Supervised learning

What is supervised learning and how does it work? Find out more in this article.

Definition

Supervised learning is a form of machine learning in which a model is trained using a labeled data set. Labeled means that the desired output (label, e.g. "dog") is known for each input (e.g. an image). The model therefore receives continuous feedback during training as to what would be correct and adjusts its parameters accordingly. The aim is for the trained model to later provide the correct output for new, unknown inputs – it has generalized from the examples.

How it works

In supervised learning, the algorithm is presented with pairs of input and target output. Based on an error measure (e.g. difference between model output and target output), the model parameters are iteratively optimized (typically using gradient descent). This process is called training. There are two main task types in supervised learning:

  • Classification: The label is a category. Example: Input are emails, labels "spam" or "non-spam". The model learns to classify new emails into these categories. Further examples: Image recognition (multiple classes), speech recognition (words as classes), diagnostic systems (disease X yes/no).
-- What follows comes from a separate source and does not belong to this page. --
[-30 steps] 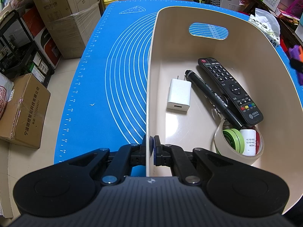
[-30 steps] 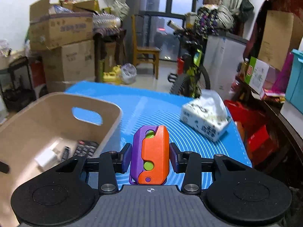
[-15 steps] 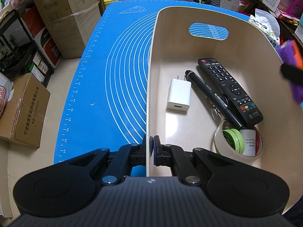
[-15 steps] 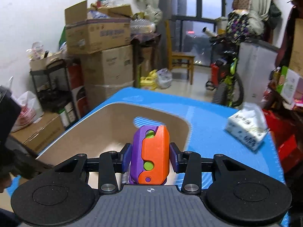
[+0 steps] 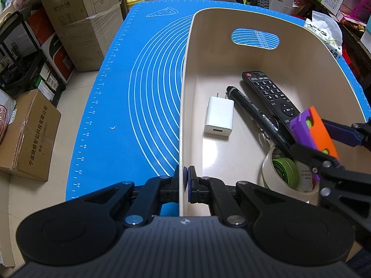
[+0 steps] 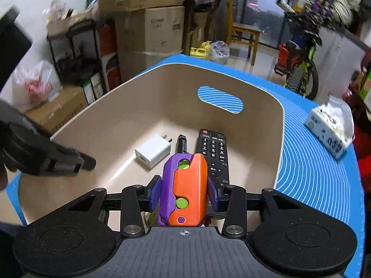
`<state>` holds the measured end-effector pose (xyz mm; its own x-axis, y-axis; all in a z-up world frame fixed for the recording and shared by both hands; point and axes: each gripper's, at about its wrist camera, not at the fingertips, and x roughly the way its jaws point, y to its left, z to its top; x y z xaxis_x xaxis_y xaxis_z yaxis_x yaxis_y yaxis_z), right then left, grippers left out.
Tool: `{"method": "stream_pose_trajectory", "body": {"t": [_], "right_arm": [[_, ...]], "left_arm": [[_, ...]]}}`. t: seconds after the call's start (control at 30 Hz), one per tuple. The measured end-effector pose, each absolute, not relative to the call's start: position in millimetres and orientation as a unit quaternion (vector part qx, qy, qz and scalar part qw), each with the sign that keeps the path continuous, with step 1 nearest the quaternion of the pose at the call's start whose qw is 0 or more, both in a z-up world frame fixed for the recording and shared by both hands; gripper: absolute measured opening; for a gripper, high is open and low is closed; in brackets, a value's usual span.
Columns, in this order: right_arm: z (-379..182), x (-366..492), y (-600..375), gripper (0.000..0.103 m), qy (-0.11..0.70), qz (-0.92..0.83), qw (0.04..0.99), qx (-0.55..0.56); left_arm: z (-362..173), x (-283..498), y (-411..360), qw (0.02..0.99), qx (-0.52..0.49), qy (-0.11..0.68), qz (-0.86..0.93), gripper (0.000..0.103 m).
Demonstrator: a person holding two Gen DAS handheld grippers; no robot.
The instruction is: Organize rigid objects
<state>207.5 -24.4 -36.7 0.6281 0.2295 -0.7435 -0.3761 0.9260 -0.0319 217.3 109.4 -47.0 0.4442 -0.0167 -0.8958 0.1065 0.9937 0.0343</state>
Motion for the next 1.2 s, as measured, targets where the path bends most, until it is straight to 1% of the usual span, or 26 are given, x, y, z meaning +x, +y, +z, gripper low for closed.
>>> {"method": "stream_pose_trajectory", "body": {"t": [0.2,0.23,0.27,0.37,0.43,0.47,0.53,0.57,0.6,0.7,0.87,1.0,1.2], "right_arm": [[-37.5,214.2,-26.0,0.048,0.408,0.171,0.893,-0.087],[-36.9,214.1,-26.4,0.051,0.407,0.171,0.893,-0.085],[-35.3,213.5,-27.3,0.052,0.402,0.173,0.895,-0.08],[-29.4,208.9,-30.3,0.062,0.385,0.174,0.903,-0.071],[-25.6,205.0,-33.6,0.069,0.375,0.173,0.909,-0.06],[-23.4,203.6,-35.9,0.07,0.373,0.171,0.911,-0.053],[-18.6,201.1,-41.9,0.075,0.368,0.165,0.914,-0.033],[-15.2,198.8,-45.2,0.076,0.366,0.16,0.917,-0.02],[-13.0,196.5,-47.4,0.078,0.363,0.155,0.919,-0.01],[-7.1,184.7,-55.6,0.084,0.356,0.139,0.924,0.01],[2.3,164.5,-67.1,0.088,0.351,0.125,0.928,0.017],[14.4,148.4,-75.1,0.09,0.347,0.118,0.93,0.022],[37.5,122.3,-82.2,0.093,0.331,0.12,0.936,0.023]], "left_arm": [[-46.9,217.7,107.8,0.849,0.042,0.525,-0.033,0.005],[-46.8,217.8,107.3,0.849,0.043,0.526,-0.032,0.006],[-46.9,217.7,106.7,0.849,0.044,0.526,-0.032,0.006],[-46.9,217.6,105.9,0.85,0.044,0.525,-0.028,0.007],[-46.3,217.2,106.5,0.85,0.045,0.524,-0.023,0.01],[-45.0,216.7,106.5,0.852,0.046,0.522,-0.021,0.014],[-41.2,214.9,106.4,0.855,0.049,0.515,-0.015,0.034],[-38.9,213.3,106.7,0.859,0.048,0.51,-0.014,0.049],[-36.6,212.3,107.4,0.862,0.046,0.505,-0.012,0.059],[-27.0,206.1,106.8,0.872,0.041,0.488,-0.007,0.071],[-2.6,189.9,102.3,0.893,0.027,0.448,-0.012,0.072],[17.6,175.1,94.4,0.907,0.033,0.42,-0.016,0.077],[36.3,143.8,85.7,0.914,0.032,0.403,-0.014,0.078]]}}
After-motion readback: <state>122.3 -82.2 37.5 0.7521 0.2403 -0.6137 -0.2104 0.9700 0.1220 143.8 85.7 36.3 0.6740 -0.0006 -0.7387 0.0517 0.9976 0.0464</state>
  • Regression: The label is a continuous value. Example: Input are apartment characteristics, label is the rental price. The model learns a prediction function for numerical values. Other examples: Prediction of stock prices, temperature prediction, estimated value calculation.

During training, part of the data is often used as validation to check whether the model generalizes. After training, the performance is evaluated with test data that the model has never seen before.

Examples

Supervised learning is the most widely used ML method because many tasks can be naturally formulated as a labeling problem. Some everyday examples:

  • Image recognition: a network has been trained with millions of labeled images (cat, dog, car, etc.) and can now label photos.

  • Speech recognition: Systems such as Google Speech have been trained with hours of audio recordings plus associated text – they learn to convert sound patterns into letters/words.

  • Medical diagnosis: An ML model receives patient files with findings and diagnoses and learns which patterns of findings indicate which illness.

  • Quality control: Sensor or image data from products is used in industry: Label "faulty" or "ok". The model learns to recognize errors automatically.

Limits

Supervised learning requires an extensive labeled data set. Obtaining labels is often expensive or time-consuming (think of manually labeling millions of images). In addition, the model can only be as good as the data: Bias or inconsistencies in the labels lead to corresponding errors in the model. It also learns nothing about areas that were not covered in the training. This is why methods such as self-supervised or unsupervised learning, which do not require complete labeling, are gaining in importance – but wherever high-quality labeled data is available, supervised learning methods are still extremely powerful.